Las investigaciones sobre la génesis de la esquizofrenia en familias, realizadas en las dos últimas décadas, han mostrado con claridad suficiente que la locura se hace inteligible cuando se entienden los sistemas de comunicación-acción que trabajan en el seno de la familia nuclear. Los más recientes desarrollos de estos estudios nos indican que es importante tener en cuenta la tercera generación ascendente, es decir, los padres de los padres del sujeto considerado loco, para profundizar adecuadamente en esa inteligibilidad. Yo indicaría que no sólo hay que incluir a la cuarta generación también en estos estudios, sino que si queremos acceder a una inteligibilidad completa es necesario zambullirse en un pasado que va más allá del recuerdo consciente de todos aquellos miembros de la familia que la persona tratada haya podido conocer.

Para recuperar este pasado más remoto hay que valerse de los sueños, de «la experiencia psicótica» y de ciertos estados provocados por las drogas, y pienso que también puede lograrse en situaciones experienciales presentes estructuradas correctamente, que deben convertirse en el objeto central del interés de la educación. Sostengo esto porque lo que he dicho acerca de la comprensión de los tachados de esquizofrénicos se aplica a la comprensión de la vida de cualquier persona, una vez que se desvanece la engañosa apariencia de la normalidad.

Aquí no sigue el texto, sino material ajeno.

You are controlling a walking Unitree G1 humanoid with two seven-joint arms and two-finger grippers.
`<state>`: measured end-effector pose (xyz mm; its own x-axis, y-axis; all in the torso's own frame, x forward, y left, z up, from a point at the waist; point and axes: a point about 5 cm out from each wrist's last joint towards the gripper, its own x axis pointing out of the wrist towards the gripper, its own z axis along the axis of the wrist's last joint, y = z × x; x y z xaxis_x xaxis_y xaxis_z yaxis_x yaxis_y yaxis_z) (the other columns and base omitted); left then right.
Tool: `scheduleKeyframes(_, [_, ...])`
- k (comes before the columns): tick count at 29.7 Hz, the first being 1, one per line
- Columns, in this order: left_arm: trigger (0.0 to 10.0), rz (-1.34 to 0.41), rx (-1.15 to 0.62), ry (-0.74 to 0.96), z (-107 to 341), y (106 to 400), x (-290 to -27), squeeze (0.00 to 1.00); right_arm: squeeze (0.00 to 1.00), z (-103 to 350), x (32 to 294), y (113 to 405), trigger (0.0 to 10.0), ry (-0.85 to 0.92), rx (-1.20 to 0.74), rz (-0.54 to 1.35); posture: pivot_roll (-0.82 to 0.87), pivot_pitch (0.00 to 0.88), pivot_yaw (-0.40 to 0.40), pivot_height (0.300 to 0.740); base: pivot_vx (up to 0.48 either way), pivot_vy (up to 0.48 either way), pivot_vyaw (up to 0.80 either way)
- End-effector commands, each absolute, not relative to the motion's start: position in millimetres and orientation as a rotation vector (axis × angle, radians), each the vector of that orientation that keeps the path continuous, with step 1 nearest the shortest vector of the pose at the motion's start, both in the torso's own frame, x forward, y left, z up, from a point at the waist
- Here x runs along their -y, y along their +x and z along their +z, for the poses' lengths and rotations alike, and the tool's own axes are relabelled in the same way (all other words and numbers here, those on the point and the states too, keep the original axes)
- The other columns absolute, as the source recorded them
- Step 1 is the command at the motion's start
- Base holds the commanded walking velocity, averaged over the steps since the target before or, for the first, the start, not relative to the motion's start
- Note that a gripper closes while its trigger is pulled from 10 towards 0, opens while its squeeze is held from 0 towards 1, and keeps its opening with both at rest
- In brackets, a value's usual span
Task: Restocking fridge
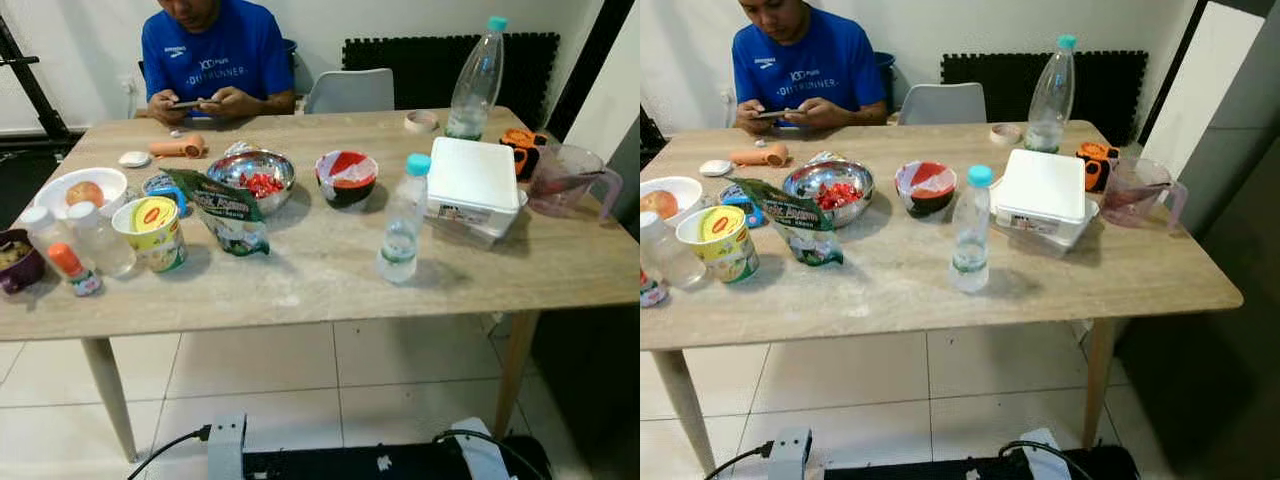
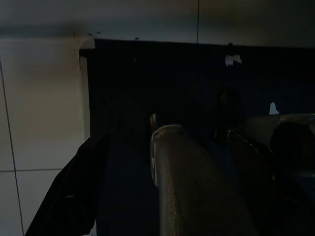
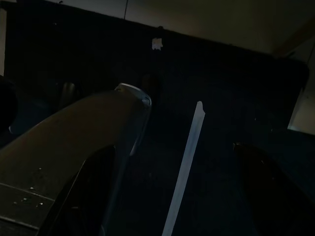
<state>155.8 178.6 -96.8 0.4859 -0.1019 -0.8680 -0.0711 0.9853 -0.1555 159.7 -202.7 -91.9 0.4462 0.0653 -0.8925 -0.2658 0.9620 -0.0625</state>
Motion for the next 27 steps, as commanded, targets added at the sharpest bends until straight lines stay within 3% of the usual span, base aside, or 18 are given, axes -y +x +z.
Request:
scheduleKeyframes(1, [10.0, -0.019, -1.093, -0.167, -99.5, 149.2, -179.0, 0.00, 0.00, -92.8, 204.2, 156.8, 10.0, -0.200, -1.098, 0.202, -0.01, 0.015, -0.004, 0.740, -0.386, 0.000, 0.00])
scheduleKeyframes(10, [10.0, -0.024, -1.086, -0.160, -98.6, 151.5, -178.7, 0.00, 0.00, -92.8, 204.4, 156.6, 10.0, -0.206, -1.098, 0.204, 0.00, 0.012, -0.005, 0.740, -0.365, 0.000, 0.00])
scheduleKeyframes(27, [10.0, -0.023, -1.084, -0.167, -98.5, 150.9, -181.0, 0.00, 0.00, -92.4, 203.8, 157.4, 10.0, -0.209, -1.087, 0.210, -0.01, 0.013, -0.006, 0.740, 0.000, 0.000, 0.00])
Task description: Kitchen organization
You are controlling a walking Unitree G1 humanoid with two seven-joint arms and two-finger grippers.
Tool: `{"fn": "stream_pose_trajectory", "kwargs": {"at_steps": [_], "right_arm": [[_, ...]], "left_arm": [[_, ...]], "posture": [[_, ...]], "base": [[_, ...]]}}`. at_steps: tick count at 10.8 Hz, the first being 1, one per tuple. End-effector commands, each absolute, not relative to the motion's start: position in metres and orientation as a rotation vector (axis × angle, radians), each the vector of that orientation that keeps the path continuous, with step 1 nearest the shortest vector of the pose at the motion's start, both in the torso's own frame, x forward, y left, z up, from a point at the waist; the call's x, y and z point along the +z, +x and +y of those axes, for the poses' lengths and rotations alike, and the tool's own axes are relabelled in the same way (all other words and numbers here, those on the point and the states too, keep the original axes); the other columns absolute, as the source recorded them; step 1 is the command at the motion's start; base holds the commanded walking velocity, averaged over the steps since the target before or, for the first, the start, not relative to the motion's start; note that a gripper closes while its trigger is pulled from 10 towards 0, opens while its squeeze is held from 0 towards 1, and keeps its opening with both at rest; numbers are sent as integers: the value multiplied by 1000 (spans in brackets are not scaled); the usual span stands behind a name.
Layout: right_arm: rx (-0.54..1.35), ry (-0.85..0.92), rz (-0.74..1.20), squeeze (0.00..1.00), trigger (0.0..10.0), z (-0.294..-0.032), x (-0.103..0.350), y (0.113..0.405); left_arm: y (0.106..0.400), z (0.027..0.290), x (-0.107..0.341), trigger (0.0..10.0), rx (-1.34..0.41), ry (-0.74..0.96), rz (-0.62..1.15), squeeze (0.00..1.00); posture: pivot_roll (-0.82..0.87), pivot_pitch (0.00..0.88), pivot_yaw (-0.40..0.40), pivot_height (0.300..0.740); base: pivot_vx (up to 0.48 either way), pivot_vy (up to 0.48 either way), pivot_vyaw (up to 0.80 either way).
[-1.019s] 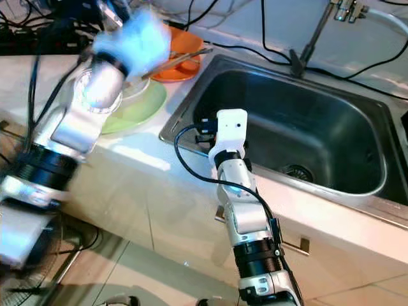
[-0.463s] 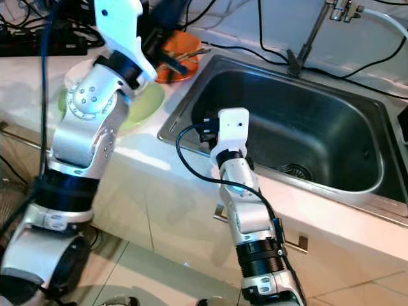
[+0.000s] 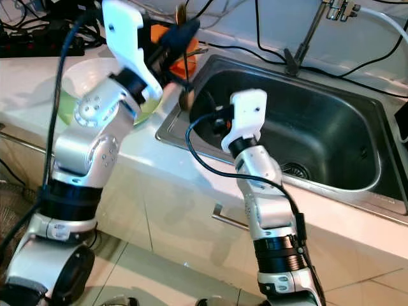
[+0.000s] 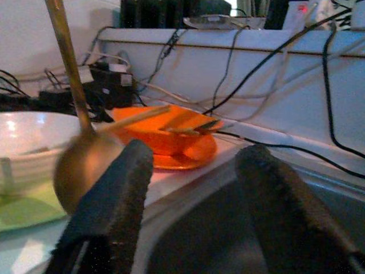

Para ilustrar lo dicho voy a citar el sueño crítico de un joven director cinematográfico, judío, de treinta y un años de edad. Había abandonado su hogar a los veintitrés años, parece ser que de forma bastante definitiva, y se había casado con una muchacha oriunda de un país notablemente antisemita. Atravesaban una crisis en sus relaciones y después de tener un cierto número de sesiones familiares (en relación con una hermana menor que había sufrido un colapso «esquizofrénico») y de varias sesiones individuales (en relación con su «crisis matrimonial» y una «inhibición laboral»), tuvo el siguiente sueño: El sueño que tuvo parecía pertenecer a todas las personas del mundo. Parecía haber sido dirigido a través suyo a una masa formada por gentes desconocidas pero bien definidas. Una frase a lo largo del sueño: «He perdido un libro». En el sueño llegaba hasta una casa en una aldea árabe en el Oriente Medio. Después de un interludio en el cual se relacionaba con una muchacha blanca y otra negra, salía por el techo de la casa a un paisaje desértico, a través del cual llegaba hasta una choza donde se encontraba un anciano rabino. Allí se sentaba en una banqueta, muy pequeña, frente al rabino. Todo el sentimiento de persecución de la primera parte del sueño pareció evaporarse y se sintió dominado por sentimientos de pérdida y tristeza. Luego, de pronto, empezó a reír y cayó de la banqueta. Hubo un momentáneo interludio astracanesco en el cual tanto él como el sabio se rieron enloquecidamente. Se despertó con un fuerte sentimiento de que aquél «no era sólo mi sueño». En un sentido el joven había seguido su cordón umbilical hasta su auténtico lugar de origen y luego, en la explosión de risa de las dos personas, el cordón se había roto, separándolo del mundo, mirando al otro como otro.